Hervé Hoppenot: Okay. So I think the first question was about the efficiency of the spending. So as you see, I mean, we have in our P&L, we had a relatively — this quarter, we had a very flat SG&A and a relatively slower growing R&D. And that is what we have been speaking about for years now is basically growing the top-line at a faster rate than we are growing both components of the expenses and increasing leverage. So that’s sort of happening. They are depending on the event on the quarterly, it is not always at the same rate, but it is clearly the direction that we are taking. Concerning the buyback, I spoke about it. What I’m basically saying is that nothing is excluded from discussions, and that is something that is certainly part of the current dialogue. And now in the dermatology, maybe Pablo, if you want to speak about, or Steven, on the –.
Steven Stein: I’m happy to comment. Look, I think what we are building is an important portfolio of first-in-class or best-in-class in some cases, best-in-disease medicines in the — I would expand the questions in the inflammation space. And I think, that was a key driver of the acquisition of Escient to complement that with two first-in-class medicines, 262 and 547, that can really address a range of indications.

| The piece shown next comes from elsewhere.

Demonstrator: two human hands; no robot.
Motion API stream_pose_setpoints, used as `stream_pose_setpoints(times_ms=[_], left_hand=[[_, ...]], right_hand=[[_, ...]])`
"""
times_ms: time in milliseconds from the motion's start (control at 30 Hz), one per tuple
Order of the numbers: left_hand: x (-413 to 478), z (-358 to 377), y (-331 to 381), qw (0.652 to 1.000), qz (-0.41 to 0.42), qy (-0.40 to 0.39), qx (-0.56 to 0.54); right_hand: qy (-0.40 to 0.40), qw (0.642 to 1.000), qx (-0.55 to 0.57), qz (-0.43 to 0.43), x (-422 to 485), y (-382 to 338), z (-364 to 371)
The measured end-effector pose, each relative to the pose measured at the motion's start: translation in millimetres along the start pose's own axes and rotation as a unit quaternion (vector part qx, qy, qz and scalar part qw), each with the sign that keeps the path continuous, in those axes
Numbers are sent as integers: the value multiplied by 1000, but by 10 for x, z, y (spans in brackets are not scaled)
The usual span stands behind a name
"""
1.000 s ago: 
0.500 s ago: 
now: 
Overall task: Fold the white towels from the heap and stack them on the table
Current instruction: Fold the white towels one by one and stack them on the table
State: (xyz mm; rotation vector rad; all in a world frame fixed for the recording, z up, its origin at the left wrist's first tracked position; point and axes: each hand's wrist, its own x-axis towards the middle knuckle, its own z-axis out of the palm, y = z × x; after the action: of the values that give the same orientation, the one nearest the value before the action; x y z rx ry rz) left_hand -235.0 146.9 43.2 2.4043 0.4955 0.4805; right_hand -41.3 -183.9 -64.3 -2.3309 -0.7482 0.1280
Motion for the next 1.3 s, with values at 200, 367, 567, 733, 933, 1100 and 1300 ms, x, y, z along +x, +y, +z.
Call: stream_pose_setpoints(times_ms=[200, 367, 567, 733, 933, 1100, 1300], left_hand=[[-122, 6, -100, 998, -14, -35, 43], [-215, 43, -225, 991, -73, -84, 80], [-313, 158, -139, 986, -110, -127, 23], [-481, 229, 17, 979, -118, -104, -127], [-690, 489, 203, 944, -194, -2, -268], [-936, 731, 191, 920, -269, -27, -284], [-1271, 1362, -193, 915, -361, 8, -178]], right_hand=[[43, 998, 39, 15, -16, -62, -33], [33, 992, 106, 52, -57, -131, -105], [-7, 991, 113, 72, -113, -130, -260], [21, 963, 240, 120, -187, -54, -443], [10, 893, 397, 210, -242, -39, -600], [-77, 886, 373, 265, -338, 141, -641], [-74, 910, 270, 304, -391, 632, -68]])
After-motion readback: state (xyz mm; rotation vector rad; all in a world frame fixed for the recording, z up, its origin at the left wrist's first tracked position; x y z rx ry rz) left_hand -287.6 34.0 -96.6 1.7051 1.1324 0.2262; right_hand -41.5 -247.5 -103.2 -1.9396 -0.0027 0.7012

We believe that — that added to the portfolio that we have with povorcitinib, which is [prurigo] (ph) pipeline within a drug, we can win across a range of indications by providing patients and payers with a portfolio approach to some of these diseases, including prurigo nodularis, atopic dermatitis and now the new inflammatory diseases.
Operator: Thank you. Our next question is coming from Ren Benjamin from Citizens JMP.

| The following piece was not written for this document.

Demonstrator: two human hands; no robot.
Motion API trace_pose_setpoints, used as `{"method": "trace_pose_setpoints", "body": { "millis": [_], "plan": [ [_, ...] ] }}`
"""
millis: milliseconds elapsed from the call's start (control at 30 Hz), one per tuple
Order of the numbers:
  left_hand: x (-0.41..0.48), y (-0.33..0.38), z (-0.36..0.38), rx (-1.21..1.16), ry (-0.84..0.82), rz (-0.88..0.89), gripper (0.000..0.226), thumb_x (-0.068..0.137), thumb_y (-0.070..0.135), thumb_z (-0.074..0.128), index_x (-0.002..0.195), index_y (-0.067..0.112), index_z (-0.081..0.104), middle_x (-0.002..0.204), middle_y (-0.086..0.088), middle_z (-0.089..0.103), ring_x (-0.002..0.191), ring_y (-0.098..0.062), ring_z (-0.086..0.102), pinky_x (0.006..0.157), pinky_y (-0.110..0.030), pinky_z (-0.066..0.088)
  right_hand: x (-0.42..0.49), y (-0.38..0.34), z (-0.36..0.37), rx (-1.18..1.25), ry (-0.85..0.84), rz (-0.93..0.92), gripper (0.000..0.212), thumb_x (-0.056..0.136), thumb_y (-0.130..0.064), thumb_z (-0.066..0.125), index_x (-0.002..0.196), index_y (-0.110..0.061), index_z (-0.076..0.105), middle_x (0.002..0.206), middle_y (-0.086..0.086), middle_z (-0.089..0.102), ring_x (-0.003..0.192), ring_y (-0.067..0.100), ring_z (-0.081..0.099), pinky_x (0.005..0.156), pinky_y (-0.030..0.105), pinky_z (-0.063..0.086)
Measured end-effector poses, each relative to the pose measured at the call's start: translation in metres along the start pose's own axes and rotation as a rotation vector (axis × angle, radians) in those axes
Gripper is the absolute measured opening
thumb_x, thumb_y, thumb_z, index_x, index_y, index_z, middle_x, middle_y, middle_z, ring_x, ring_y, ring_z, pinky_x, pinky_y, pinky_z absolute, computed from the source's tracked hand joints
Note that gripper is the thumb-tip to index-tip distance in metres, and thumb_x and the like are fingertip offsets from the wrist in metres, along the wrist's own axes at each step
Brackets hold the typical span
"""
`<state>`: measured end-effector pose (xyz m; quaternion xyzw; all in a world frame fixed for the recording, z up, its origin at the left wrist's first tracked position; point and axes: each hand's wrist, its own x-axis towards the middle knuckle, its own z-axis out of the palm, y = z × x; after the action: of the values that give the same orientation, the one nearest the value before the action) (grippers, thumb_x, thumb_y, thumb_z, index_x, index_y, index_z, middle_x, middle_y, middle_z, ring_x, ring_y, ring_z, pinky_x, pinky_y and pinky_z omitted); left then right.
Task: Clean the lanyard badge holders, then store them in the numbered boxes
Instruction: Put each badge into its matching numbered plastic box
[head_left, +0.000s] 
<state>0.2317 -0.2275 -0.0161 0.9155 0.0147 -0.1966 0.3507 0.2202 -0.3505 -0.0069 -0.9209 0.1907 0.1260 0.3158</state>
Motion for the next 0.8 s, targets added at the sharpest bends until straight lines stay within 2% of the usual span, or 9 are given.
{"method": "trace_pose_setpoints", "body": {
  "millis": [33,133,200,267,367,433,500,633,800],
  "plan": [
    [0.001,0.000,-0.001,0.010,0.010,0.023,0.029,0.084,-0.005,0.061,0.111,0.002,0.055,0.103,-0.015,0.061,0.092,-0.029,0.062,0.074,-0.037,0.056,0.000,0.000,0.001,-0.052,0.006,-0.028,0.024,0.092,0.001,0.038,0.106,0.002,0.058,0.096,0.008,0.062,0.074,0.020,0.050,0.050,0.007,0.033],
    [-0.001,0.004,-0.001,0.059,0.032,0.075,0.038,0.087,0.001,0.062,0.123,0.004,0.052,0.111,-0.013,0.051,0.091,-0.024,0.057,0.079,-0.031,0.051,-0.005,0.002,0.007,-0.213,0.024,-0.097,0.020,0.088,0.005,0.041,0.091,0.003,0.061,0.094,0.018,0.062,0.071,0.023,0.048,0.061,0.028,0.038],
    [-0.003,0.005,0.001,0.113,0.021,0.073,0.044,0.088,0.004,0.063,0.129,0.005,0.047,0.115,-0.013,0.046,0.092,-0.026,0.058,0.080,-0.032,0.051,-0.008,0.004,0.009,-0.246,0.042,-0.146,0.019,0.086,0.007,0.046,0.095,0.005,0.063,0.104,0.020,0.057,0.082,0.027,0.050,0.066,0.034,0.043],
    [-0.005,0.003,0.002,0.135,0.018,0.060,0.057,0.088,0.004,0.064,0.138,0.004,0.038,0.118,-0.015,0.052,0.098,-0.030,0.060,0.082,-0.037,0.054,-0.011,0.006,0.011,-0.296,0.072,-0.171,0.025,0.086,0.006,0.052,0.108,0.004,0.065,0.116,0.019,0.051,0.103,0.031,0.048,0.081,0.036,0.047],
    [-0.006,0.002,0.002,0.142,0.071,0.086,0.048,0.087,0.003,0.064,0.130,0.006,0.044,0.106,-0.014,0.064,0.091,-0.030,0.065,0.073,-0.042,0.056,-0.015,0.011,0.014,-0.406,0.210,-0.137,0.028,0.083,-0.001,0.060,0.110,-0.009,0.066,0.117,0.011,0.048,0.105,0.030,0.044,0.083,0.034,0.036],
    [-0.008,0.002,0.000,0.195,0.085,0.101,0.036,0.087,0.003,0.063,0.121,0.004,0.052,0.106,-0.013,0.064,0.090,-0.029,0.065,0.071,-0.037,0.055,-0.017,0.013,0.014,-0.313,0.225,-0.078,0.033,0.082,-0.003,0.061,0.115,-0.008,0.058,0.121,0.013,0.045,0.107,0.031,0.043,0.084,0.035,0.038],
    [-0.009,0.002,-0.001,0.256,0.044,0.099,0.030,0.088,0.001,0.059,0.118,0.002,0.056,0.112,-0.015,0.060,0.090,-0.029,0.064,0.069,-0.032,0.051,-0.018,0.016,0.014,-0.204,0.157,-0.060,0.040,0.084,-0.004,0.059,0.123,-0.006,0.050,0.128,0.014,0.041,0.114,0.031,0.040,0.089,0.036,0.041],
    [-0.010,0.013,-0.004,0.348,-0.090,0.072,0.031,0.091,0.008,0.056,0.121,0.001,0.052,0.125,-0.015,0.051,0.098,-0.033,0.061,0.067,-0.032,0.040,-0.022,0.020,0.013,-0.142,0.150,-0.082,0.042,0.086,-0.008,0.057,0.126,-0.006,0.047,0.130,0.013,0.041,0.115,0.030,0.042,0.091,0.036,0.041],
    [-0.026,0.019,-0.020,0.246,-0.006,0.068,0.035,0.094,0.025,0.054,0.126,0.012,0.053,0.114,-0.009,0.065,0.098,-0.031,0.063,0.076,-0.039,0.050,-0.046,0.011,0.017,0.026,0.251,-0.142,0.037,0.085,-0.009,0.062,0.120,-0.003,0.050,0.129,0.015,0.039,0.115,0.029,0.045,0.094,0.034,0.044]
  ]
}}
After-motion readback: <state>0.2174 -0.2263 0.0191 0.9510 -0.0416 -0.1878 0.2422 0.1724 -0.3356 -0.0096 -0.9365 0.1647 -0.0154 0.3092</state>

Ren Benjamin: Hi, great. Thanks for taking the question. Just a couple of quick ones. One on Jakafi XR. Can you provide any sort of an update as to how that’s progressing? And as you think about the strategy going forward, is this something that you are already starting to evaluate in combinations? Or do you only start doing that after an approval? And then just as a follow-up, tafasitamab, just wanted to get your thoughts on the FL-MCL data that’s coming out. Is this — is really going to be meaningful from a commercial perspective as the real opportunity in first-line DLBCL, which is expected in 2025? Thanks.
Steven Stein: So Ren, it’s Steven answering your question. So as Pablo said in remarks earlier this year, the XR process is underway with the regulators in terms of doing bioavailability and then followed by BE work. That will include stability it’s about a two-year process, which we expect to complete in a way in time for the LOE. And the idea there is obviously to have the once daily available in time. It doesn’t change any of our FDC work. We can still do fixed-dose combination work with [BET and ALKs] (ph) as we need to do, and we continue to progress those. In terms of tafasitamab, the studies are complete, both in mind and front mine. So the low-grade follicular and marginal zone lymphoma study will be in the second half of this year.

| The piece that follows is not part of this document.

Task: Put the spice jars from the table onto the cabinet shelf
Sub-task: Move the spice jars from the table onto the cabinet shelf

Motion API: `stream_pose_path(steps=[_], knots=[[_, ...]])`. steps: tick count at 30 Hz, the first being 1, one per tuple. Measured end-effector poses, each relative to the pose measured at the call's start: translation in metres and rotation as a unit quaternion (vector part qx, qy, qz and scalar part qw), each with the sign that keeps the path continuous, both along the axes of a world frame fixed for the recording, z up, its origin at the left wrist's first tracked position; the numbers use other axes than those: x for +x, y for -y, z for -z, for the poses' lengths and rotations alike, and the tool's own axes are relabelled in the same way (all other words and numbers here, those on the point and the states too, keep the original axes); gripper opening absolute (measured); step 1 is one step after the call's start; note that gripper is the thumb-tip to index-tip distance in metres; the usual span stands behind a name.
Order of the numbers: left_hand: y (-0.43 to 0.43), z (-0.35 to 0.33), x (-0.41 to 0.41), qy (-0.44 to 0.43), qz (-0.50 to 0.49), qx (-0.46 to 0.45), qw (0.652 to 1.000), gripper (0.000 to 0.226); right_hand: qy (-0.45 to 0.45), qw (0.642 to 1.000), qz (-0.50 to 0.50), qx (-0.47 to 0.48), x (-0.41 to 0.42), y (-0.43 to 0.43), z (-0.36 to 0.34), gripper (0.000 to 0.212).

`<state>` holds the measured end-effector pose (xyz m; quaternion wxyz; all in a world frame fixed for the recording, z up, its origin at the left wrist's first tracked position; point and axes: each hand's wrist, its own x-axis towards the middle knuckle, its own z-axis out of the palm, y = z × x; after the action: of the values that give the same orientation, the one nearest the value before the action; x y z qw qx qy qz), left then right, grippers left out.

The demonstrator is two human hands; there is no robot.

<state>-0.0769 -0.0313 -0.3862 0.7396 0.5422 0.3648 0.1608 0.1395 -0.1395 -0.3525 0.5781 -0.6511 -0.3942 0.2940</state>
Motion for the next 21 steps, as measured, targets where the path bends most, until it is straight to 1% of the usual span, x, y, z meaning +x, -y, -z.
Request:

And in the first-line diffuse large B-cell lymphoma probably in Q1 2025. And we await that data. We know we have an active — very active and well-tolerated regimen in lymphomas, and we look forward to that data. As someone also brought up earlier there, and Pablo said, there is also interest now potentially in autoimmune work with CD19 antibodies, and that’s something we’re just looking at, at the moment. To the meat of your question, yes we very much expect the data to be meaningful with a well-tolerated active regimen, and we look forward to those data sets. Thanks.